Someday’s signature sweet treat is called the “twerk,” rebranding the popular dance as a sweet-brioche bun filled with stewed fruit and topped with glaze and pie crumbles. Other menu offerings include a spinach and mushroom quiche, “313” cookies, and more.

“When we started dating, her family was hosting dinner and movies, and in my household, it was a huge theme, at least growing up, that we always heard our house can cook the best and make the best pies,” Trotter says. “I feel like that is a common trend with individuals who come from backgrounds like ours, but there is a barrier in the concept of actually matriculating it and developing that. We feel really blessed… It all stems from childhood.”

click to enlarge The interior of Someday. - Courtesy of Someday

Courtesy of Someday

The interior of Someday.

“We are in touch with our inner child,” MilkyWay adds. 

You can see and feel such in the space, which exudes a childlike energy, especially in its design aspects. The bakery counter features toy-like shapes, the table in the center of the room is whimsically carved, and the big rug on the floor is colorful and uniquely textured.

Someday is inviting… and it’s intentional.

“As we make space for ourselves, Someday is very much about making space for others and propelling experience,” Trotter says.

Looking forward, the owners plan to host more events in the space, expand Someday’s team, and ultimately transition into a full restaurant. Additionally, they plan to lean more into being a creative studio.

“We want to get more into creating campaigns and editorials in Detroit,” MilkyWay says. “We haven’t had that experience yet because we’ve been separated [from Detroit], so we really want to rub shoulders with the creative community here and make storytelling moments of both fashion and jewelry. Those are my dreams. Also journalism and documentation.”

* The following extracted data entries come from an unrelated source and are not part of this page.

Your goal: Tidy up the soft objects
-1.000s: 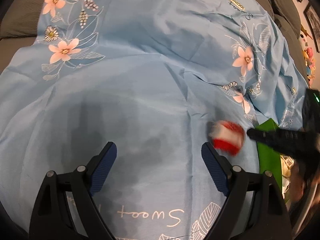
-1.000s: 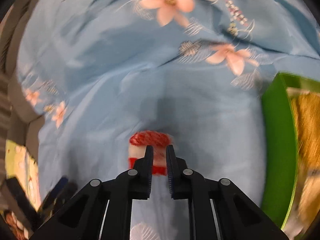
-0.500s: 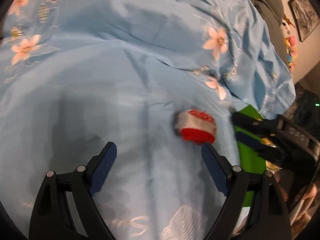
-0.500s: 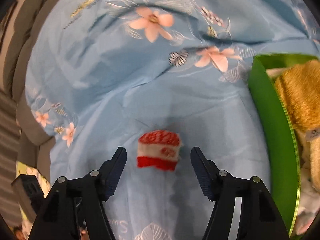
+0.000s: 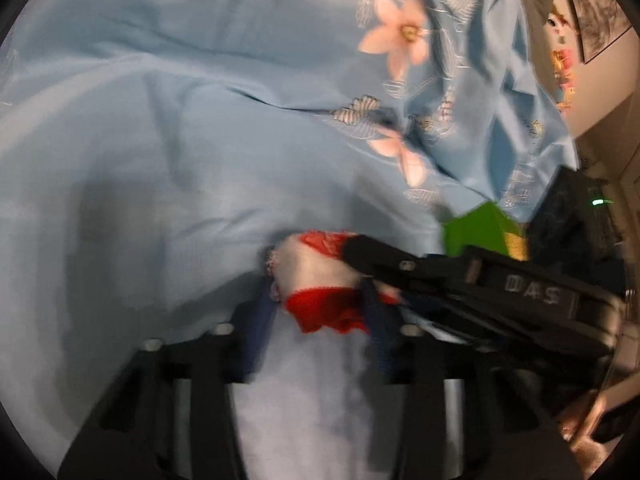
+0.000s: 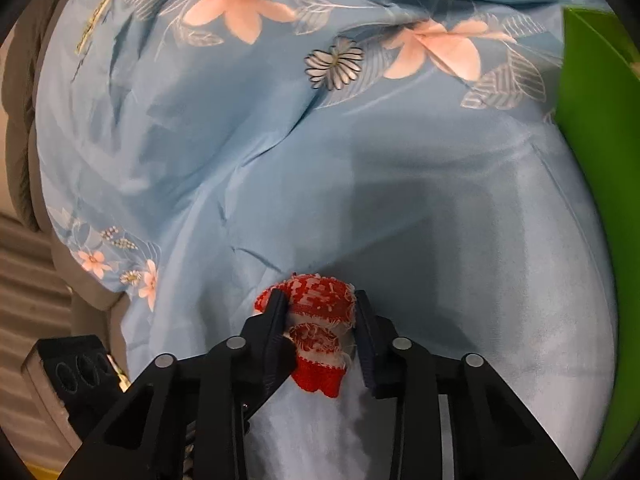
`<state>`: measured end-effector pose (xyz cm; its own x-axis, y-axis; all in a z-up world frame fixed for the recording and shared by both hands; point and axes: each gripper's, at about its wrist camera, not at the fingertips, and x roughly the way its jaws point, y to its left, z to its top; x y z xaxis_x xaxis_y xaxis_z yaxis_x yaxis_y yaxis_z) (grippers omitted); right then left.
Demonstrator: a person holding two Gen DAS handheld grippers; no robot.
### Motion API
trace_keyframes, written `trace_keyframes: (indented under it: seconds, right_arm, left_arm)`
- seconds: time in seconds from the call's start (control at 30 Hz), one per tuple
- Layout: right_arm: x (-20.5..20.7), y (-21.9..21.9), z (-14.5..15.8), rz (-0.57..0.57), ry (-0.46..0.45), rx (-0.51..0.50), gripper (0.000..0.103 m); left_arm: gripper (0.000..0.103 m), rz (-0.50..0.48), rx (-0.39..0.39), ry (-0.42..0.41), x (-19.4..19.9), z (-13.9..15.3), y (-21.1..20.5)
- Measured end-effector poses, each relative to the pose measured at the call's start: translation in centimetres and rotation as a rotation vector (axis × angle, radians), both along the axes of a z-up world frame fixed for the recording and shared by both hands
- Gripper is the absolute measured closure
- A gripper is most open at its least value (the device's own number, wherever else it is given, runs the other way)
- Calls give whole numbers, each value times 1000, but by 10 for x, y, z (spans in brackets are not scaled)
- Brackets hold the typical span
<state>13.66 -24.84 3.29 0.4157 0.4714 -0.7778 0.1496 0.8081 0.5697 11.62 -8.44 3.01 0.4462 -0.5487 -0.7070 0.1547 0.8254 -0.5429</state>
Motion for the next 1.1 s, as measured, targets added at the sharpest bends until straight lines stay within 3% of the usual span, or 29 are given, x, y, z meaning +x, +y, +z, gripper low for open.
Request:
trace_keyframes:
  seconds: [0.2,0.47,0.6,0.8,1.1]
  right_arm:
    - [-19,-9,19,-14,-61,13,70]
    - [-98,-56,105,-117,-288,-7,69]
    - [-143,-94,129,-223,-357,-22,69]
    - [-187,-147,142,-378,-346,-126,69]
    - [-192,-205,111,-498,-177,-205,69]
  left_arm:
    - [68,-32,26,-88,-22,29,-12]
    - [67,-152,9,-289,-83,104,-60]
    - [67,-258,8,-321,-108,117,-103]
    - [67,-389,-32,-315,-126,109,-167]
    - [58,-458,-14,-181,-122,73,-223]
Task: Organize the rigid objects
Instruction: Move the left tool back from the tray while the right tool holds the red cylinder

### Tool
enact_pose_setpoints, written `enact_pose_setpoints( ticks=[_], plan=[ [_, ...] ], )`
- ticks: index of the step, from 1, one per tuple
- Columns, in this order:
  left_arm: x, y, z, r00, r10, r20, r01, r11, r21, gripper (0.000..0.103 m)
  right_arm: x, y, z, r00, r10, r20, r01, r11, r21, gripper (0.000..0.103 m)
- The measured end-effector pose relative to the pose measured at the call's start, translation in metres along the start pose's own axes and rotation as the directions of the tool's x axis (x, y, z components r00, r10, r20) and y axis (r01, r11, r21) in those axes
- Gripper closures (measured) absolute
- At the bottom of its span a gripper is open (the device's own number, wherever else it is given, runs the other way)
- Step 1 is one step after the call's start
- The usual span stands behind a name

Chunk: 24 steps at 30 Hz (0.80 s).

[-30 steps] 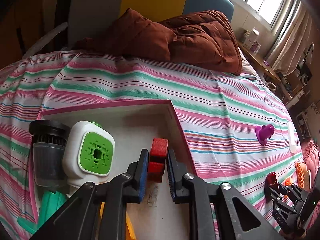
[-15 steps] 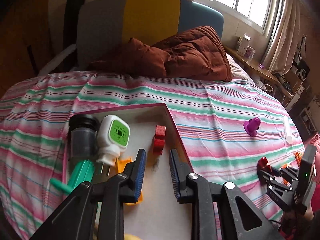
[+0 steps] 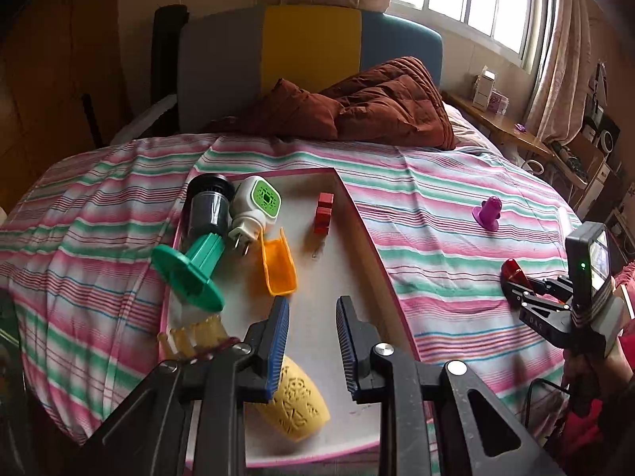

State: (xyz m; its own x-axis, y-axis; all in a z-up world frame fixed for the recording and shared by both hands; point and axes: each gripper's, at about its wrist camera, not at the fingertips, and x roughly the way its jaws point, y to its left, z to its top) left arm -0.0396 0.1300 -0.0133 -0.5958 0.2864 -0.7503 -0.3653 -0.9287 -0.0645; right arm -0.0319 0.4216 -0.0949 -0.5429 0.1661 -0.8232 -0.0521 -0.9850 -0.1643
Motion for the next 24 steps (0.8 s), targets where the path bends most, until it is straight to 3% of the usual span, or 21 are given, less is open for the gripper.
enact_pose_setpoints(
  ticks=[24],
  plan=[
    [-0.023,0.036,-0.021,0.998,0.061,0.014,-0.061,0.997,-0.055,0.079,-0.002,0.001,-0.003,1.0,-0.005,0.006,0.005,1.0,-0.006,0.077]
  ],
)
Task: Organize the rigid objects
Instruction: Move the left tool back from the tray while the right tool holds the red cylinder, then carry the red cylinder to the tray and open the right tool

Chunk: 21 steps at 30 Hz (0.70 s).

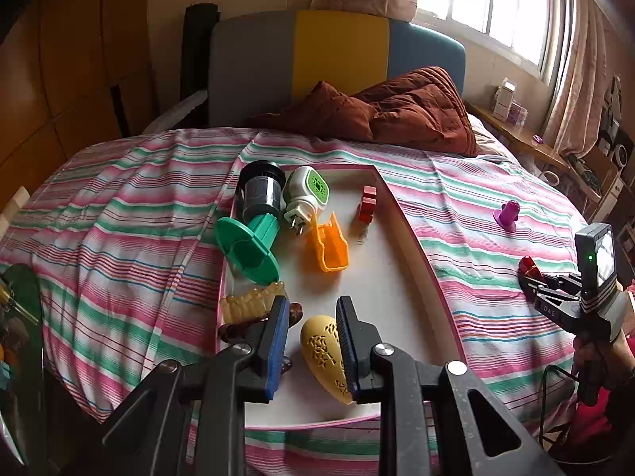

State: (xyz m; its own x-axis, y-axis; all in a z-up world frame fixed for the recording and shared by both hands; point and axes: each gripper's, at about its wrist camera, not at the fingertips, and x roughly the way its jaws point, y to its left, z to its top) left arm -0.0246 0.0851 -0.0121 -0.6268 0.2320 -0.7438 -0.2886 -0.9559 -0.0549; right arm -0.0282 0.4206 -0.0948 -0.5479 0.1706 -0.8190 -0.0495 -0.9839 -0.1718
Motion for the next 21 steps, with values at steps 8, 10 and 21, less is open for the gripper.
enact_pose_setpoints(
  ticks=[8,10,21],
  plan=[
    [-0.002,0.012,0.0,1.0,0.009,0.008,-0.009,1.0,-0.017,0.079,0.001,0.0,0.002,1.0,-0.004,-0.013,0.004,1.0,0.015,0.077],
    [-0.004,0.015,-0.001,1.0,0.008,0.011,-0.007,1.0,-0.022,0.079,0.0,0.001,0.002,1.0,-0.006,-0.023,0.007,0.999,0.032,0.077],
    [-0.015,0.031,-0.004,0.999,0.007,0.046,-0.005,0.999,-0.044,0.079,-0.008,0.019,0.007,0.993,-0.072,-0.091,0.078,0.995,0.06,0.077]
  ],
)
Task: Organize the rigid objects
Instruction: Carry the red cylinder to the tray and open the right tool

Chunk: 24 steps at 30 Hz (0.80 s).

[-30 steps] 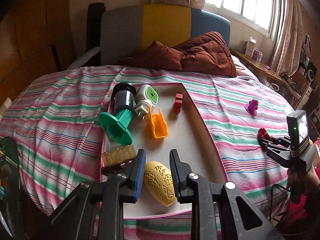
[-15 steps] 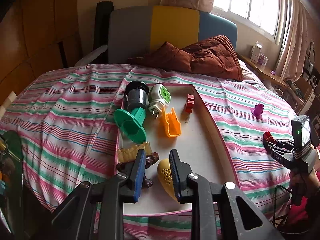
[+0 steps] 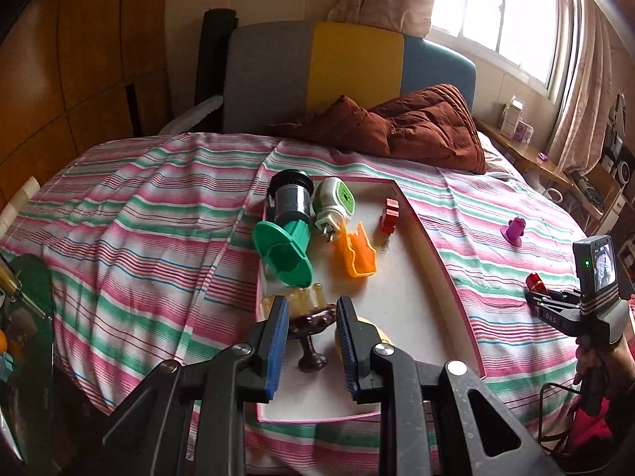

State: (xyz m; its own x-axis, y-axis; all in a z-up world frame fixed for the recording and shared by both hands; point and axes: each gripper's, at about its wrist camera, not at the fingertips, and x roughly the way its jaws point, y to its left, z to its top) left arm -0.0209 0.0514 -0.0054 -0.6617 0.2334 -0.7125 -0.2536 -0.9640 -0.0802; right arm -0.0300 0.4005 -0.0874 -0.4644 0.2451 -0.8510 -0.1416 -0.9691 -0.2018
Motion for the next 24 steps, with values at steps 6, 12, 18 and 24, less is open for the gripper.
enact_pose_setpoints(
  ticks=[6,12,18,24],
  plan=[
    [-0.005,0.013,-0.002,1.0,0.006,0.017,-0.006,1.0,-0.019,0.079,-0.009,0.006,0.006,0.998,0.068,-0.007,-0.068,0.996,0.062,0.077],
    [-0.008,0.024,-0.006,1.0,0.006,0.021,-0.006,0.999,-0.042,0.079,-0.02,0.026,0.016,0.992,0.121,0.018,-0.122,0.99,0.07,0.077],
    [-0.011,0.031,-0.007,0.999,0.012,0.03,-0.01,0.998,-0.059,0.079,-0.048,0.059,0.028,0.972,0.217,0.085,-0.223,0.972,0.068,0.077],
    [-0.011,0.035,-0.009,1.0,0.015,0.028,-0.013,0.998,-0.067,0.079,-0.075,0.104,0.046,0.939,0.318,0.132,-0.321,0.947,0.007,0.077]
  ],
)
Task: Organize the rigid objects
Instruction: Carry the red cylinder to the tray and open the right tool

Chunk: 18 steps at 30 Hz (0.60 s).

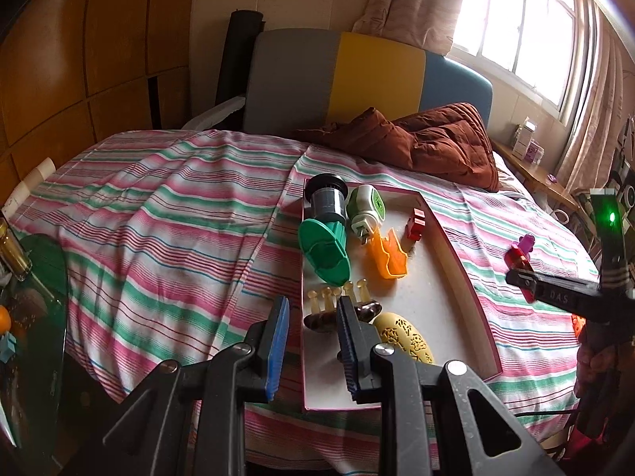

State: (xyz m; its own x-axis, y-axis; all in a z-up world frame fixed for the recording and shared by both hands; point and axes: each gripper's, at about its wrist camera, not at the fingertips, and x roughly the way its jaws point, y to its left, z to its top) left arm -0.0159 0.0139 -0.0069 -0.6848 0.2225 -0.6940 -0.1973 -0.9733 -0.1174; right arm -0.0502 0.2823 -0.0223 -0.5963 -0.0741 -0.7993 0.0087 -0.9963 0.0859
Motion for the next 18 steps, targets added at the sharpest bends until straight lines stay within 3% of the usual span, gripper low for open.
enact_pose_setpoints(
  ticks=[5,18],
  plan=[
    [0.0,0.004,-0.002,1.0,-0.001,0.001,0.001,1.0,-0.007,0.079,0.006,0.035,0.012,0.999,0.032,0.002,-0.032,0.999,-0.033,0.077],
    [0.002,0.014,-0.004,1.0,0.005,-0.004,-0.005,1.0,-0.03,0.079,0.054,0.077,0.03,0.995,0.04,-0.087,-0.044,0.998,-0.048,0.077]
  ],
)
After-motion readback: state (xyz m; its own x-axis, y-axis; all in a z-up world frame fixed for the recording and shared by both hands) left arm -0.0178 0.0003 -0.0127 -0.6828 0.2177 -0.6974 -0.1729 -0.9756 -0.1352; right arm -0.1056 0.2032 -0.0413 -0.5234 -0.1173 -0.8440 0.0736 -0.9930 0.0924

The name “Someday,” for both owners, represents endless possibilities for the future, an affirming idea they want to emphasize to anyone who walks through the door. 

“I believe everyone has a ‘Someday’ and if you are passionate enough with your life, you will find that you have many ‘Somedays,’” Trotter says. 

“I love ‘Someday’ because it lets my dreams evolve,” MilkyWay adds. “It’s just something that you can constantly look forward to, constantly be grateful for, even the present, the past, and the future. It also includes everybody, she  really loves community, she’s a Pisces, Aquarius moon, she really wants people in here and I just want to go forward with that, go forward with that energy, being out with the folks, hugging the folks, embracing the community and the culture of Detroit.”